> _TASK_: Lines with "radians": please show every one of them from the listing below.

> _PROVIDED RECORDS_:
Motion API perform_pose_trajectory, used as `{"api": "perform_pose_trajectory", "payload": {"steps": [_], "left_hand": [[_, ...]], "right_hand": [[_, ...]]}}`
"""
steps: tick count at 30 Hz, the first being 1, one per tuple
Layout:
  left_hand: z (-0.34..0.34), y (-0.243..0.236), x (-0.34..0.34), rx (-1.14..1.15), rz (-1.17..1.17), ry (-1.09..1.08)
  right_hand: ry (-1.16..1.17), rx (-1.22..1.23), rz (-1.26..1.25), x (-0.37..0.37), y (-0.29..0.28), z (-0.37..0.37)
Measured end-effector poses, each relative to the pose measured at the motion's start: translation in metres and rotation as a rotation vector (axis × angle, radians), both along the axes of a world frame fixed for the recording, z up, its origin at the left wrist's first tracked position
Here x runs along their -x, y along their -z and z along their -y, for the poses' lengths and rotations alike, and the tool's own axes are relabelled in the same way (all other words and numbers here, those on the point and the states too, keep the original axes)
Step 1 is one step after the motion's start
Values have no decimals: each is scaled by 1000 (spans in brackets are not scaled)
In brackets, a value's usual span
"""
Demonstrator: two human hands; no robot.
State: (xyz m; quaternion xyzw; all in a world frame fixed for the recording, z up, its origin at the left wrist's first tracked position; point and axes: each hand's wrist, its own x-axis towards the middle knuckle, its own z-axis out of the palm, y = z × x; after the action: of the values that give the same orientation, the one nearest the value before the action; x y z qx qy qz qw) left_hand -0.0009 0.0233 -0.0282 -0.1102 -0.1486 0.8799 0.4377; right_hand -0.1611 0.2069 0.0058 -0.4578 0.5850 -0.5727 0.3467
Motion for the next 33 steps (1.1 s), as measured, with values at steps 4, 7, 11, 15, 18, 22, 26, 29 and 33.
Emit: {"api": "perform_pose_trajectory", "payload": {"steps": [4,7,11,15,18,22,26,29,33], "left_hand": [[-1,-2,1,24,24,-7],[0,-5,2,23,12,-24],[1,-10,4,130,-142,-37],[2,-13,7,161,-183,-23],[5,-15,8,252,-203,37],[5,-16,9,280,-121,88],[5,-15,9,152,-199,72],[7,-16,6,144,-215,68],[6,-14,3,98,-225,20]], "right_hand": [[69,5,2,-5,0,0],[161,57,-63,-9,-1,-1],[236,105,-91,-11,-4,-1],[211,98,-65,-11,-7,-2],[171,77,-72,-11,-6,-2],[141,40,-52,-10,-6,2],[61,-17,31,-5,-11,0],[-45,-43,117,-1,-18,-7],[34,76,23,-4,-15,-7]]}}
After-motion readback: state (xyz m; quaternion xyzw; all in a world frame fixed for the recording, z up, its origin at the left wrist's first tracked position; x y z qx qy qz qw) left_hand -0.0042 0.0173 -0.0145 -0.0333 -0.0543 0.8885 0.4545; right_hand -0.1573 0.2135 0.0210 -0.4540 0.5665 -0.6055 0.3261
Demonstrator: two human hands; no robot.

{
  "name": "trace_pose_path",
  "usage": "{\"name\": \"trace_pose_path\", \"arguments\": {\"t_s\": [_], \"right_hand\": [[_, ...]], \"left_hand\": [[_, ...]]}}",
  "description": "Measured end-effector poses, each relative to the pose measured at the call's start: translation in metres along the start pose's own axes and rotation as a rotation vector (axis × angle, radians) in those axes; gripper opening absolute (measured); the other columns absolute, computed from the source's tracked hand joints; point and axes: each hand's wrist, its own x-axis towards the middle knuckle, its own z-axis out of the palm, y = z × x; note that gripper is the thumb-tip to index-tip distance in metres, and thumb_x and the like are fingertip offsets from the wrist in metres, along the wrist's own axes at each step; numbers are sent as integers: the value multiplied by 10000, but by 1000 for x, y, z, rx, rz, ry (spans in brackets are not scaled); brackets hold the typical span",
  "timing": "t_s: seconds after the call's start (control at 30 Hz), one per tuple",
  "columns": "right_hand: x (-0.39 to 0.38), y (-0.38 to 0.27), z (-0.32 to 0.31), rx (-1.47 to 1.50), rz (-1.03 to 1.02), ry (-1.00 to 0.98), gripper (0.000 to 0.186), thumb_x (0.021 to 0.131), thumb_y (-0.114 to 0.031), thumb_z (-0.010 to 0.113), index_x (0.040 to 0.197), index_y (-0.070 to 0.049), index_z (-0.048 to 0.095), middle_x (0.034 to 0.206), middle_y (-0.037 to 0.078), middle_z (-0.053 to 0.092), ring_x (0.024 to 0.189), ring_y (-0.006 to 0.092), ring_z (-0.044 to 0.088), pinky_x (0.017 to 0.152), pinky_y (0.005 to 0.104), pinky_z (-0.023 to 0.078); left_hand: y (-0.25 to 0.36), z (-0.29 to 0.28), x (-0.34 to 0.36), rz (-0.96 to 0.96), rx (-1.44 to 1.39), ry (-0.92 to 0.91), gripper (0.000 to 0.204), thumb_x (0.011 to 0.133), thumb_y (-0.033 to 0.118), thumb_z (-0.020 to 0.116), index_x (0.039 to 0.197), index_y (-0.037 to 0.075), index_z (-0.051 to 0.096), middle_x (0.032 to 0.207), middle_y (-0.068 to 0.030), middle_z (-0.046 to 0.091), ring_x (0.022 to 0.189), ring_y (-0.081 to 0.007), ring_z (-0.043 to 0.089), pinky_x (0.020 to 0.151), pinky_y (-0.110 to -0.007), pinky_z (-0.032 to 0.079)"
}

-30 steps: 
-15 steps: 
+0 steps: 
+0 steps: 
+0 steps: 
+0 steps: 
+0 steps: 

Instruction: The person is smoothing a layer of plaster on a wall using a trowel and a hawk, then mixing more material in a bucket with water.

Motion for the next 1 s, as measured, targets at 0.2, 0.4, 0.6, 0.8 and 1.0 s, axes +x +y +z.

> _REPLY TO THE TASK_:
Measured end-effector poses, each relative to the pose measured at the motion's start: translation in metres and rotation as a rotation vector (axis × angle, radians), both along the axes of a world frame fixed for the recording, z up, its origin at the left wrist's first tracked position
  "description": "Measured end-effector poses, each relative to the pose measured at the call's start: translation in metres along the start pose's own axes and rotation as a rotation vector (axis × angle, radians) in those axes; gripper opening absolute (measured); the other columns absolute, computed from the source's tracked hand joints; point and axes: each hand's wrist, its own x-axis towards the middle knuckle, its own z-axis out of the palm, y = z × x; note that gripper is the thumb-tip to index-tip distance in metres, and thumb_x and the like are fingertip offsets from the wrist in metres, along the wrist's own axes at each step; numbers are sent as integers: the value multiplied by 10000, but by 1000 for x, y, z, rx, rz, ry (spans in brackets are not scaled); brackets hold the typical span",

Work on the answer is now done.